# Stock 17 staggered tires



## SWGOAT (Nov 9, 2010)

I am staying with stock 17's and need tires looking at Hankook Ventus R-S3 in 255/40/17 for rear and 245/40/17 or 235/45/17 front, what front size will be the better match for rear tires? I am on stock suspension, 05 M6 car. How do can I find tire diameter for each tire size? Anyone running a staggered fit on stock 17's, what sizes work?

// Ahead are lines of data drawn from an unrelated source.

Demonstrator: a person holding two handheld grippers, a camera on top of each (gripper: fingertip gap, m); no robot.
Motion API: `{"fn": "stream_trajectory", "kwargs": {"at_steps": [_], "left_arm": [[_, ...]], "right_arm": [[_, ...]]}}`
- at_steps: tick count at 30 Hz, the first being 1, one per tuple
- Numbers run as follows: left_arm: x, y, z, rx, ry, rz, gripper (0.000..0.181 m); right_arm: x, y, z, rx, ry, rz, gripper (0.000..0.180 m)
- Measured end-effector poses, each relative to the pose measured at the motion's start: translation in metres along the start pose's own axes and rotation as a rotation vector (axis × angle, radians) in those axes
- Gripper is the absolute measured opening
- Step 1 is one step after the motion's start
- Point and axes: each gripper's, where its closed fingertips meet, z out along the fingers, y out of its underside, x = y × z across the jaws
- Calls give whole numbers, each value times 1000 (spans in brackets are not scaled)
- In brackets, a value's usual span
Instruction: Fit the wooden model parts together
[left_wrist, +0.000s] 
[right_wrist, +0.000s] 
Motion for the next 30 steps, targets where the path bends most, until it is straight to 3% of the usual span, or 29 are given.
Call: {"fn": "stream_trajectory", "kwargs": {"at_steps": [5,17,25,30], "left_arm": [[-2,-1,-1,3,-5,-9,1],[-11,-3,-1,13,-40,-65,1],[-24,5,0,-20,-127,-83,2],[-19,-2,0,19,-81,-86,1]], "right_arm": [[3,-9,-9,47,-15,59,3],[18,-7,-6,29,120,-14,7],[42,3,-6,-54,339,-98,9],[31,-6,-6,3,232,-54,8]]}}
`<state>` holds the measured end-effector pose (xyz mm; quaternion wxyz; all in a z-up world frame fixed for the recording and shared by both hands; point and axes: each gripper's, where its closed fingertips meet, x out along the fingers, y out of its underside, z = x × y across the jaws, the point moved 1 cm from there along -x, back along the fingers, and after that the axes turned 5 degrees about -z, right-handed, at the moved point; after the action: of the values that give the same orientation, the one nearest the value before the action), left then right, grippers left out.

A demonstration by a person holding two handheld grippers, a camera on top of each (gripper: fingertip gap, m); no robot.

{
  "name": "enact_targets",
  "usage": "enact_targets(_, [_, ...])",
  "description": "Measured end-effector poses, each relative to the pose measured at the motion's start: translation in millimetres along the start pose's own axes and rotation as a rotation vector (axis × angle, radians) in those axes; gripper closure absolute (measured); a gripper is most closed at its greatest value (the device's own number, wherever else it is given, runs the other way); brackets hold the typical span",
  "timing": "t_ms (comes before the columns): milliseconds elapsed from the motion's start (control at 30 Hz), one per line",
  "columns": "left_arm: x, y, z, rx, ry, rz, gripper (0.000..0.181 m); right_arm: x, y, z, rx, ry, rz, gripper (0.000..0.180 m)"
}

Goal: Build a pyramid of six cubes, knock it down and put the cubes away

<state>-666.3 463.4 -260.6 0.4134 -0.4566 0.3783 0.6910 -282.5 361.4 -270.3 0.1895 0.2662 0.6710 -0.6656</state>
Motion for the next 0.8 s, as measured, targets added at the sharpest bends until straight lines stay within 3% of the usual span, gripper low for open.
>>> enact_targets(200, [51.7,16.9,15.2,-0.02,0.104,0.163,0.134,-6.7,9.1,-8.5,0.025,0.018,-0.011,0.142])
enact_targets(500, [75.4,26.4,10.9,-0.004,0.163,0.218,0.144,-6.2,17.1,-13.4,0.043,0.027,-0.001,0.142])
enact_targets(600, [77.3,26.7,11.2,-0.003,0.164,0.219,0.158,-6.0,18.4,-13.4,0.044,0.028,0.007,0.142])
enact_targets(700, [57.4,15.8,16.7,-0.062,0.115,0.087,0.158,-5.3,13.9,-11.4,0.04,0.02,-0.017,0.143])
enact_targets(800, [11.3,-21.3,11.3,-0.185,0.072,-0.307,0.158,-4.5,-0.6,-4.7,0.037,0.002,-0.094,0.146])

Thanks for your thoughts.


----------



## Jeffcarr (Aug 2, 2011)

well depending on use but the wider the tires all around the more grip you will have, I have 245/40/18s on the front and never had any issues so the sizes you are going for as long as your suspension is still good should be fine if you wanted to do 255 all around or the larger of 255 rear 245 front and may even be able to get 255/45 245/45 for a bit more of a gentle ride and it seems higher profile typically gets a lower price at that range. granted this is just from my personal experience.


----------



## AlaGreyGoat (Jul 6, 2006)

On stock 17's on the front, 245 width is the widest that will fit and
not rub the strut.

Larry


----------



## svede1212 (Nov 1, 2005)

I run 255s on the front with 5mm wheel spacers and upgraded studs and lug nuts with no issues, On the rear I use 275s (I had 285s) on stock 17s widened to 9" at WeldCraft


----------



## michiganfootball911 (Sep 17, 2012)

If i widened the stock 17" to 9" could i fit 275 40 17 on the rears with stock suspension?
then just leave the standard size up front.


----------